La mattina del 19 marzo del 1994 viene ucciso mentre si preparava a celebrare la Messa. Qualche anno dopo vengono identificati mandante ed esecutori dell’omicidio: Nunzio De Falco e Giuseppe Quadrano. Indagini e processo vedono la difesa degli imputati impegnata soprattutto nella strisciante e velenosissima opera di diffamazione del giovane sacerdote: aveva le amanti, nascondeva le armi del clan, era un pessimo prete. Robaccia senza fondamento, la stessa utilizzata per tanti anni dalla mafia siciliana per legittimare le morti scomode: delitti d’onore, delitti di serie B.

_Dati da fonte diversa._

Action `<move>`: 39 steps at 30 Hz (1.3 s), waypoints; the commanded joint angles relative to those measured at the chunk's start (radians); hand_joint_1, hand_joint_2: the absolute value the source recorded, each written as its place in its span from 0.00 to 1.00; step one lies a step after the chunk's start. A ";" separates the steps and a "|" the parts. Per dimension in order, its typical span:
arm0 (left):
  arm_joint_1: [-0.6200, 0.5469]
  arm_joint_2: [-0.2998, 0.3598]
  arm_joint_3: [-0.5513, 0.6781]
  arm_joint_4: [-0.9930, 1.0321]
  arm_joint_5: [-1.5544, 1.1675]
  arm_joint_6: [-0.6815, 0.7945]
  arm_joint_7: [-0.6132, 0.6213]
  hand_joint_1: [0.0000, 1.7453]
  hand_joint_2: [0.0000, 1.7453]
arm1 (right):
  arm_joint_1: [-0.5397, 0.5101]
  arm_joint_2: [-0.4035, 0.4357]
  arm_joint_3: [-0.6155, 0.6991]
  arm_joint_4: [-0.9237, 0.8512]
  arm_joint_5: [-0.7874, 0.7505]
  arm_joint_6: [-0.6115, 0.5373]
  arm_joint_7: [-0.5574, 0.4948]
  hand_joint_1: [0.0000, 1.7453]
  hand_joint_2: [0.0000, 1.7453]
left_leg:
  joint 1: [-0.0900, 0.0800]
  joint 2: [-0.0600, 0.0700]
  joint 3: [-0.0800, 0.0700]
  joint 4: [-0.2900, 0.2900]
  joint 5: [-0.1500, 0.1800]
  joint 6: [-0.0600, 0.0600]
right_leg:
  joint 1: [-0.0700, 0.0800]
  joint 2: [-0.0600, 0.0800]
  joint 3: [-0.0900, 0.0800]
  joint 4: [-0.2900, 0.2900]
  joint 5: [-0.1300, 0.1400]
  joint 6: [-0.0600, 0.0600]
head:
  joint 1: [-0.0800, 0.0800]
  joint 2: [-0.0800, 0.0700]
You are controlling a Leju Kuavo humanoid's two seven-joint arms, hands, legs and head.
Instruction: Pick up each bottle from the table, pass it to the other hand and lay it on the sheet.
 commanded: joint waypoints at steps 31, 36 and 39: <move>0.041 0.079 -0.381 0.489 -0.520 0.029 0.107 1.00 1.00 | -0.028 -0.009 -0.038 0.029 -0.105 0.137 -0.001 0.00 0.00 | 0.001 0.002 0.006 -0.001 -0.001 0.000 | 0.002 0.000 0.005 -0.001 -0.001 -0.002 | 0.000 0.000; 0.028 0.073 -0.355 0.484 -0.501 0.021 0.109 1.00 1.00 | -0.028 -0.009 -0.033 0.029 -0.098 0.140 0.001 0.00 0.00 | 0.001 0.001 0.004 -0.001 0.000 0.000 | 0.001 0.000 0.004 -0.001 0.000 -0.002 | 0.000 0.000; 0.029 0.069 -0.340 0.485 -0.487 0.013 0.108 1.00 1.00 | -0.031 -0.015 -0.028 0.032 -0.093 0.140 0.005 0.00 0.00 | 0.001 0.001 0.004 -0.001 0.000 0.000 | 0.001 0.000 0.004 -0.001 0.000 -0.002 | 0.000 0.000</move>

Trent’anni dopo quel fatto, in occasione di una celebrazione, la cosa più facile da fare è scadere nelle retorica. E invece vogliamo provare a raccontare un’altra storia, che includa quella di don Peppe Diana e del suo popolo, delle sue guerre e della sua rinascita. Innanzitutto il contesto. Quando viene pubblicato il manifesto che invita alla denuncia della camorra e della cattiva politica l’Italia era alla vigilia di Tangentopoli, della fine della prima Repubblica, delle stragi di Capaci e via d’Amelia, dei delitti eccellenti di Palermo. La Chiesa era alla metà del guado, prudente e silenziosa, più don Abbondio che Federico Borromeo. In qualche caso tanto prudente da apparire collusa.

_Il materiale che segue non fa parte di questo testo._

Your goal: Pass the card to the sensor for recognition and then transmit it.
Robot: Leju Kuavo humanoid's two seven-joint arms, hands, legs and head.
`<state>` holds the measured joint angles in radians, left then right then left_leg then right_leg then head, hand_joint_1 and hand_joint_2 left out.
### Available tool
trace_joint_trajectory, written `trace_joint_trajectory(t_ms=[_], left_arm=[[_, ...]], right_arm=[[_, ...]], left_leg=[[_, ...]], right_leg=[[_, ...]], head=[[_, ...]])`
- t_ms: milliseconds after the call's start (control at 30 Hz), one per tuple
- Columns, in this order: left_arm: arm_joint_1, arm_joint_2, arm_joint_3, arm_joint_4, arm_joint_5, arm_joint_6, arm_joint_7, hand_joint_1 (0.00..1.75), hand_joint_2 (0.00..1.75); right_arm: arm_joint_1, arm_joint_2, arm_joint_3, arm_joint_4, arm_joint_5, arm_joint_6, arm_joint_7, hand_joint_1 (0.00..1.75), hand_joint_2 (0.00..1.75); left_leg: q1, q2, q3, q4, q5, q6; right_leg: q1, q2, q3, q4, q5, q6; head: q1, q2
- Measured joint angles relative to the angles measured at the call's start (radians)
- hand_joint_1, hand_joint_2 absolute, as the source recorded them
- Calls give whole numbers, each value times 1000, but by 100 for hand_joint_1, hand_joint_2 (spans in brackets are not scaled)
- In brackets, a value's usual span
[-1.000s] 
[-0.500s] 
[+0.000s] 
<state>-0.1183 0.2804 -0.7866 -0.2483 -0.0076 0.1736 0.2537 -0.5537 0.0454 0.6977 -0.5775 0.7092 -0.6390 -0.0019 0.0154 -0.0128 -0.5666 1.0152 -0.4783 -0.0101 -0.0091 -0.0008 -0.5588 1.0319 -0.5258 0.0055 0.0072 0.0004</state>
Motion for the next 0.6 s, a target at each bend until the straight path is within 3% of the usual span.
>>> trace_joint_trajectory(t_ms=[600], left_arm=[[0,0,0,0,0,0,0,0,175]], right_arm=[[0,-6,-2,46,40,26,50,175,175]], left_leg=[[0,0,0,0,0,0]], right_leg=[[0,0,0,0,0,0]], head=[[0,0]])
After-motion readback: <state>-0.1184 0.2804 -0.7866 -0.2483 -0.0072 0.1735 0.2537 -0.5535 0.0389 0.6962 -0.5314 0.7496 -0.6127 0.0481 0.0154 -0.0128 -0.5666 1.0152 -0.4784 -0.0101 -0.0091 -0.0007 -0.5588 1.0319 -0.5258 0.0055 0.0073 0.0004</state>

L'eredità lasciata da don Peppe Diana
Il giovane sacerdote di Casal di Principe apparteneva alla nuova generazione, la sua pastorale era quella dell’amore e della libertà dagli oppressori. Un rivoluzionario? Per quel tempo e quel contesto lo era. Votato al martirio? Niente affatto, pur essendo diventato un martire. Un simbolo? Lo è diventato, dopo. Il nome attorno al quale la Casal di Principe delle brave persone ha saputo fare squadra e comunità. Un uomo scomodo, per la Curia vescovile di allora e per il clan dei Casalesi, che in quel periodo esprimeva il massimo della sua potenza: militare, economica, politica. Scomodo come lo era stato don Pino Puglisi, ucciso sei mesi prima di lui nel quartiere Brancaccio, a Palermo, nel giorno del suo compleanno.

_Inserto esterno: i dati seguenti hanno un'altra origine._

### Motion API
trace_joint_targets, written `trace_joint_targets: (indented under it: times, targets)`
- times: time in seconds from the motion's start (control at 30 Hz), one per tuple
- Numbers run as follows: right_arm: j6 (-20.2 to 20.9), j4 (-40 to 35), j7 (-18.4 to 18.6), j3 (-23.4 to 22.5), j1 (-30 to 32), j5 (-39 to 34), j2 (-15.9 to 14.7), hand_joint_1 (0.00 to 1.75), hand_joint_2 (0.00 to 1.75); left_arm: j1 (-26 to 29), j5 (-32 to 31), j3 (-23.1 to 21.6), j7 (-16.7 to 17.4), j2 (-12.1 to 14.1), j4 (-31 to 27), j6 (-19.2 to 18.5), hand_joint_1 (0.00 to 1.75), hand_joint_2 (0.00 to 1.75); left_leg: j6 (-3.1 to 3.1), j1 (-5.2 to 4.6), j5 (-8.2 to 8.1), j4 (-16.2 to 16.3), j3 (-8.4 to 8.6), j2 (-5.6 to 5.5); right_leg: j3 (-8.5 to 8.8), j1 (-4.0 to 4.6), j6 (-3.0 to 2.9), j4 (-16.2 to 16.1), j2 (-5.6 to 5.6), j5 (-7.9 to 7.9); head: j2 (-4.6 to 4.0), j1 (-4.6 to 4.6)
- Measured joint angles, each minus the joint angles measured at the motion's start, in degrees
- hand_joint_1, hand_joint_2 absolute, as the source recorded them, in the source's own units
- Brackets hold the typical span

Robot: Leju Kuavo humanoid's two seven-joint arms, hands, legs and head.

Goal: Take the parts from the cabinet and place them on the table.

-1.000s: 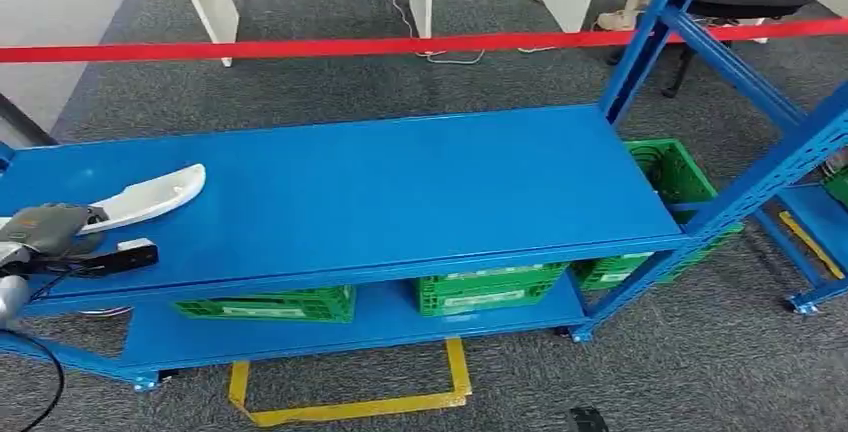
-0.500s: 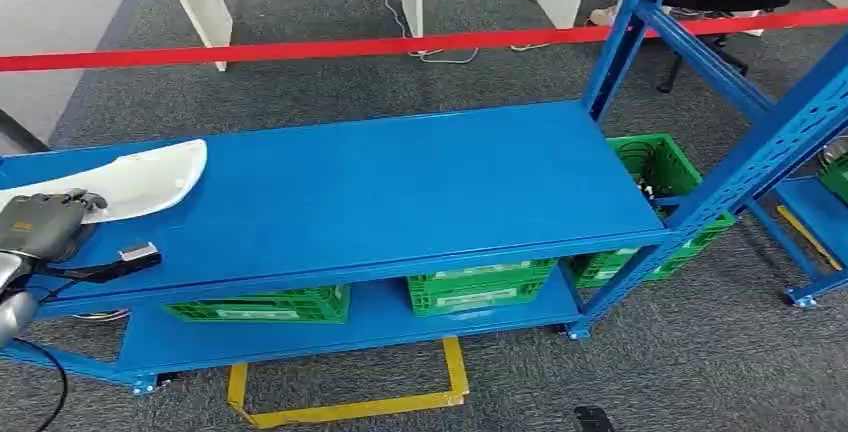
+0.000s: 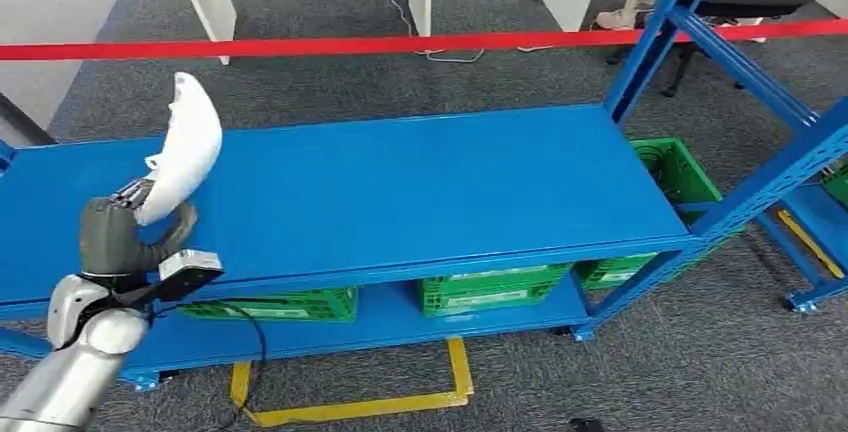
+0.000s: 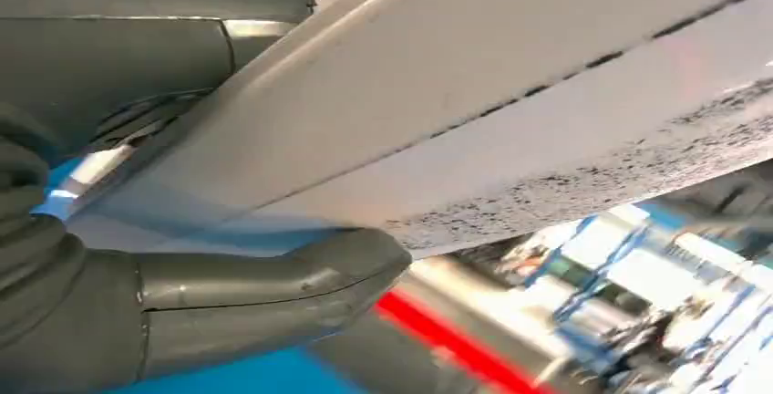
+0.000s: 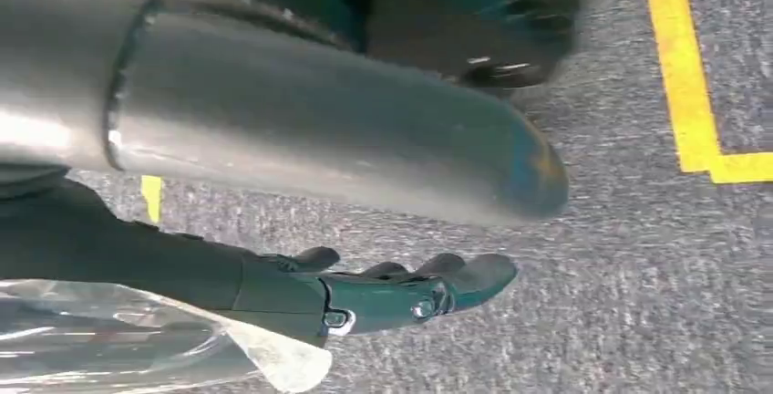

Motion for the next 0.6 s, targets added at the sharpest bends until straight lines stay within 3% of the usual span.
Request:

Una coincidenza? Piuttosto un segnale. Perché Cosa Nostra e i Casalesi non erano così distanti come la geografia lascerebbe intendere. Erano la stessa cosa, nei suoi vertici e nelle strategie, parte di quel disegno oscuro che ha previsto e attuato le stragi del 1992 e del 1993, quella fallita del gennaio 1994, il cambio di assetto politico, la ricollocazione del Paese nello scacchiere internazionale. Parte di qualcosa che la cronaca ci ha raccontato a spezzoni e che la storia ricostruirà più in là. Forse.
Ma intanto c’è ciò che resta, ed è qualcosa di buono. Quella camorra (e quella mafia) non esiste più. I suoi capi si sono arresi o sono in carcere, condannati all’ergastolo. I loro simboli, come le case blindate, appartengono allo Stato e sono diventate luoghi di cultura, di impegno, di lavoro. In quella intitolata a don Peppe Diana, in via Urano, c’è l’esposizione permanente dei volti di quanti hanno perso la vita da innocenti. Altre sono diventate scuole, teatro, laboratori artigiani. Strutture pubbliche diffuse sull’intero territorio, come non c’erano mai state.
Gli eredi di quei boss, le giovani leve, sono più simili a criminali comuni, interessati ai soldi della droga o del gioco d’azzardo più che all’esercizio del potere. Hanno perso? Quelli di trent’anni fa sì, condannati dallo loro stessa ingordigia, dall’abuso della forza, dalla violenza sacrilega. Quelli di oggi chissà, ma questa volta dovranno contrastare un nome, un simbolo, un popolo.